#### Assigned task:
Reproduce the data in full, exactly as it appears.

#### Exercise data:
******

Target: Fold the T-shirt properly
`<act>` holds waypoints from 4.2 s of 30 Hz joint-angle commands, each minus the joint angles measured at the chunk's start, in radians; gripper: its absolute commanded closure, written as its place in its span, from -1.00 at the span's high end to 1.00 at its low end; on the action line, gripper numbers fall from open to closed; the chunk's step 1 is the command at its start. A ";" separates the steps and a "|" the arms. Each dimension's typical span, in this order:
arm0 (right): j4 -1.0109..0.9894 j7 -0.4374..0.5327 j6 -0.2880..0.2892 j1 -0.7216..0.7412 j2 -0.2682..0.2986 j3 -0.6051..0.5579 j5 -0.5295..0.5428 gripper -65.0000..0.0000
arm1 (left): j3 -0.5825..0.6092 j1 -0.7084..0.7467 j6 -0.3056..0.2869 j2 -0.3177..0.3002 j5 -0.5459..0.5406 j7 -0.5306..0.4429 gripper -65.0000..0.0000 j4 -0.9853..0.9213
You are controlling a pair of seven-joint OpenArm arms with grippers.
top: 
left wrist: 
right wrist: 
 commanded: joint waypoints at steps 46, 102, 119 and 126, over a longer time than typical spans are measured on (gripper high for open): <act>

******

#### Answer:
Target: Fold the T-shirt properly
`<act>` holds waypoints from 4.2 s of 30 Hz joint-angle commands, each minus the joint angles measured at the chunk's start, in radians; gripper: its absolute commanded closure, written as its place in its span, from -1.00 at the span's high end to 1.00 at its low end; on the action line, gripper numbers fall from open to closed; the chunk's step 1 is the command at its start. A ";" separates the steps and a "|" the arms. Each dimension's typical span, in this order:
arm0 (right): j4 -1.0109..0.9894 j7 -0.4374..0.5327 j6 -0.2880..0.2892 j1 -0.7216..0.7412 j2 -0.2682..0.2986 j3 -0.6051..0.5579 j5 -0.5295..0.5428 gripper -65.0000..0.0000
arm1 (left): j3 -0.5825..0.6092 j1 -0.7084..0.7467 j6 -0.3056..0.2869 j2 -0.3177..0.3002 j5 -0.5459..0.5406 j7 -0.5306..0.4429 gripper -65.0000..0.0000 j4 -0.9853..0.9213
You are controlling a pair of seven-joint OpenArm arms with grippers.
top: 
left wrist: 
right wrist: 
 commanded: joint waypoints at steps 46, 102, 119 and 126, over a longer time than typical spans are measured on (gripper high for open): <act>

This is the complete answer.